„Die griechische Regierung setzt 11.000 anerkannte Flüchtlinge auf die Straße. Hilfsorganisationen und Bürgermeister sind entsetzt. Die Maßnahme ist offenbar Teil eines größeren Plans.“

In ihrem Spiegel-Artikel vom 06.06. schreiben Giorgos Christides und Steffen Lüdke, dass die griechische Regierung damit begonnen habe, die 11.000 anerkannten Flüchtlinge aus den Lagern und Appartements zu verweisen.

Integrationsprogramme gibt es kaum. Selbst wer Griechisch lernt, findet häufig keinen Job. In der Coronakrise ist es noch schwieriger.

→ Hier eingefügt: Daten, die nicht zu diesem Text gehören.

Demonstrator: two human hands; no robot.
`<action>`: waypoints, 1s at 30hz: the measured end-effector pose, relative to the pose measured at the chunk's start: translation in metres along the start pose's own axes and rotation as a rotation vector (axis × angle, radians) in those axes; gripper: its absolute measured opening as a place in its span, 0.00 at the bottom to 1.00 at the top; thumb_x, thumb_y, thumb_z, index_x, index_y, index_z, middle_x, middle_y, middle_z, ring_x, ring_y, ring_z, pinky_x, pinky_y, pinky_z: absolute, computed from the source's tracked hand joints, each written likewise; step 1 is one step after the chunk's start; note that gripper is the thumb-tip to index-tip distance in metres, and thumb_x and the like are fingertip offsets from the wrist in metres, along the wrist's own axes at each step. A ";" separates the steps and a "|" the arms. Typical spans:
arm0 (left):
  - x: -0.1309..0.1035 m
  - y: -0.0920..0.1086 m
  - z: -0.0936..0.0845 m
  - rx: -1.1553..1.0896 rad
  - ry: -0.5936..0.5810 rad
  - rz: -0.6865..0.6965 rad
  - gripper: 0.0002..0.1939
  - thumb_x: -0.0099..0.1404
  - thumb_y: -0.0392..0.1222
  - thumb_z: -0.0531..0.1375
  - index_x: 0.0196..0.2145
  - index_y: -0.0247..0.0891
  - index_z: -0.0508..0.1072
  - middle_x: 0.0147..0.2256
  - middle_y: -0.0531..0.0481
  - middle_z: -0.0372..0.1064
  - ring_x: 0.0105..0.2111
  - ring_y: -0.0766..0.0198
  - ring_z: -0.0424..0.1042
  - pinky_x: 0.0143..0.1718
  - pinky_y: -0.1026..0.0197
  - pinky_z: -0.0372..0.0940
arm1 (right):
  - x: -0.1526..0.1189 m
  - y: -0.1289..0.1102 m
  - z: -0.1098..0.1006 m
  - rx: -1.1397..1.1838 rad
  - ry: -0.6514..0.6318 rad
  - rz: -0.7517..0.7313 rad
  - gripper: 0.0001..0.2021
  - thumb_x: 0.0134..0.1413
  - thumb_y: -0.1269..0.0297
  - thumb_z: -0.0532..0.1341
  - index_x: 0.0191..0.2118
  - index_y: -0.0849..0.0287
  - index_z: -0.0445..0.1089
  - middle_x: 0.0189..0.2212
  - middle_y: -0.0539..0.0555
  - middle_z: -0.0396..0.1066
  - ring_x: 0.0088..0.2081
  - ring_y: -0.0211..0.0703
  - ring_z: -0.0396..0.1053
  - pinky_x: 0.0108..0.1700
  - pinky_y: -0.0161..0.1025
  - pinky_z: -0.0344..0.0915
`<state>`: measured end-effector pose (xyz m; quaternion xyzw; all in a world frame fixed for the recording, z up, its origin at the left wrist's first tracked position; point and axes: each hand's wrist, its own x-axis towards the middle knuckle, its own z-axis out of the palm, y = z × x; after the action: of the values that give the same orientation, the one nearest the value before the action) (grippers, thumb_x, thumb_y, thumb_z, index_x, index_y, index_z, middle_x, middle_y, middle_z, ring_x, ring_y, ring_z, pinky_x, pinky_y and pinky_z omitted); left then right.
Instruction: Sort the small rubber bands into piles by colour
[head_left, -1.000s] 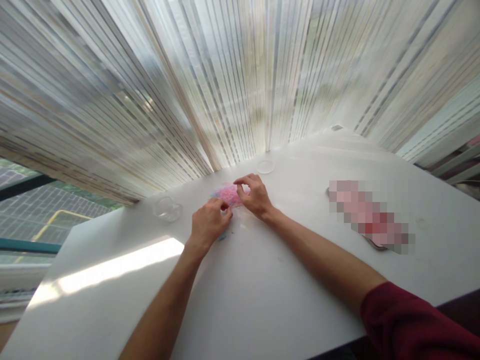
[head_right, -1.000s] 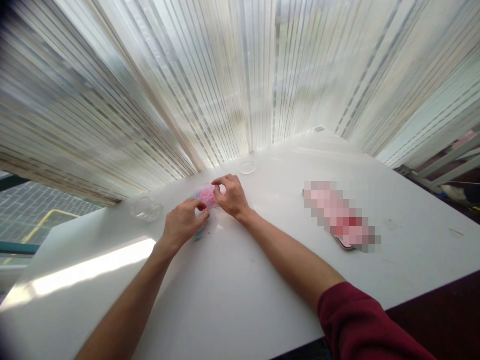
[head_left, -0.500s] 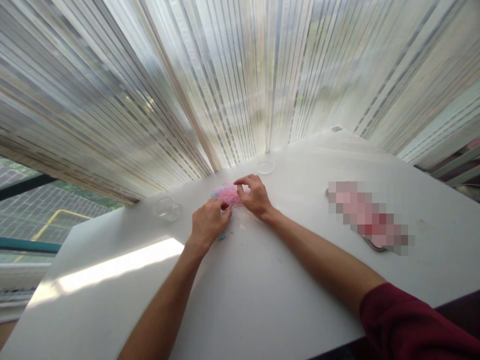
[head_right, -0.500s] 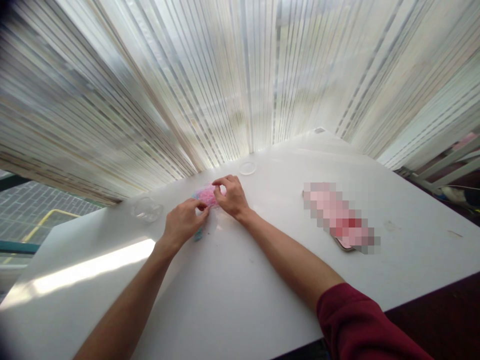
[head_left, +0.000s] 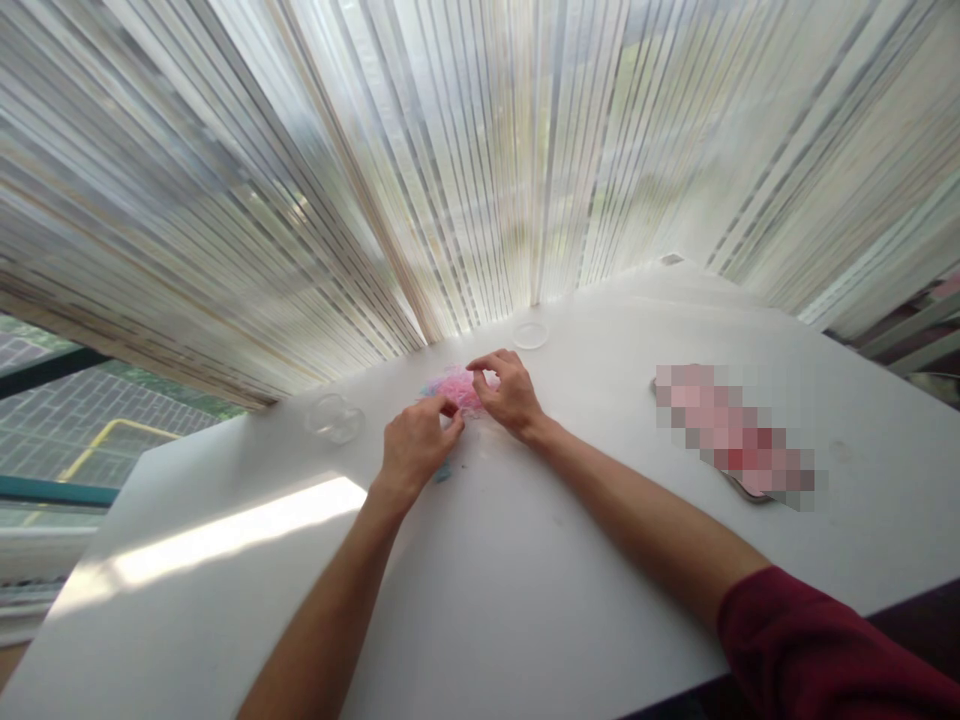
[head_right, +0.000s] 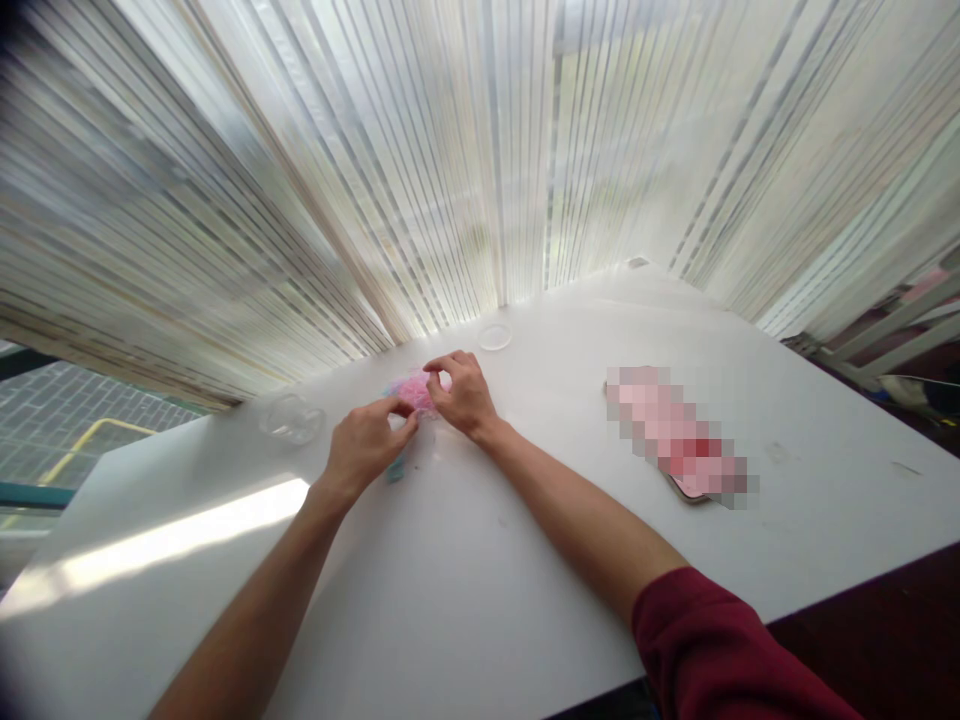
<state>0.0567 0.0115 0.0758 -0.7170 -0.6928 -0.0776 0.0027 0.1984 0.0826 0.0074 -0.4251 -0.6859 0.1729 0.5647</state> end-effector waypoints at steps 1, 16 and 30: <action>0.001 0.001 0.000 -0.010 -0.003 -0.002 0.10 0.64 0.48 0.59 0.38 0.45 0.79 0.38 0.51 0.80 0.39 0.53 0.77 0.39 0.57 0.68 | 0.000 0.000 0.000 0.001 -0.001 0.003 0.09 0.54 0.74 0.59 0.35 0.55 0.75 0.34 0.54 0.73 0.40 0.47 0.68 0.49 0.46 0.66; 0.007 -0.013 -0.003 -0.338 0.058 -0.022 0.10 0.61 0.45 0.62 0.37 0.43 0.81 0.37 0.52 0.80 0.28 0.62 0.73 0.34 0.62 0.64 | 0.000 -0.001 0.000 0.004 0.018 -0.044 0.08 0.54 0.75 0.60 0.35 0.56 0.76 0.33 0.54 0.73 0.39 0.47 0.68 0.48 0.45 0.67; -0.030 -0.086 -0.024 -0.400 0.210 -0.077 0.20 0.60 0.57 0.61 0.38 0.40 0.82 0.20 0.54 0.70 0.20 0.67 0.62 0.28 0.63 0.61 | -0.002 0.000 -0.001 -0.019 -0.013 -0.100 0.09 0.55 0.75 0.59 0.35 0.56 0.75 0.33 0.54 0.73 0.39 0.46 0.67 0.47 0.45 0.66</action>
<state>-0.0324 -0.0178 0.0875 -0.6644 -0.6862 -0.2877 -0.0705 0.1996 0.0809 0.0069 -0.3946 -0.7116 0.1408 0.5640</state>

Die Wohnungssuche gleicht einem Albtraum, viele Griechen wollen keine Migranten in ihren Häusern. Bis Flüchtlinge die bürokratischen Hürden für Sozialleistungen genommen haben, dauert es Monate.
Hunderte Flüchtlinge wohnen deshalb trotz eines bewilligten Asylantrags in den Elendslagern auf den Inseln oder den etwas besseren Lagern auf dem Festland. Zumindest Essen gibt es dort regelmäßig.
Menschenrechtsorganisationen sind entsetzt, dass die Regierung diese Flüchtlinge nun einfach auf die Straße setzt. Griechische Bürgermeister fürchten, dass sie in Parks und auf öffentlichen Plätzen schlafen müssen.

Offenbar stehe, so die Autoren, hinter dieser Maßnahme der Plan, die anerkannten Refugees auf die Reise nach Norden zu schicken.

Der griechischen Regierung kommt es da gelegen, wenn die anerkannten Flüchtlinge erst die Lager und wenig später auch das Land verlassen würden. Viele der Geflüchteten werden lieber in andere EU-Länder reisen, statt in Athen auf der Straße zu leben. Sie können in Griechenland Reisepapiere beantragen, mit denen sie sich 90 Tage in anderen Schengen-Staaten aufhalten können. Normalerweise braucht man für den Antrag Monate oder Jahre. Nun hat die Regierung eigens ein neues Büro eröffnet, um den Prozess zu beschleunigen.
Auch an der Grenze zu Nordmazedonien und Albanien lässt sich die neue griechische Linie beobachten. Die Einheiten der Grenzschützer dort wurden ausgedünnt und an den türkisch-griechischen Grenzfluss Evros verlegt. Der Grenzschutz wird nach SPIEGEL-Informationen bewusst vernachlässigt. Die wenigen Grenzer, die noch da sind, stoppen Hunderte Flüchtlinge pro Tag. Viele mehr aber schaffen es über die Grenze. Es ist die erste Etappe der Balkanroute.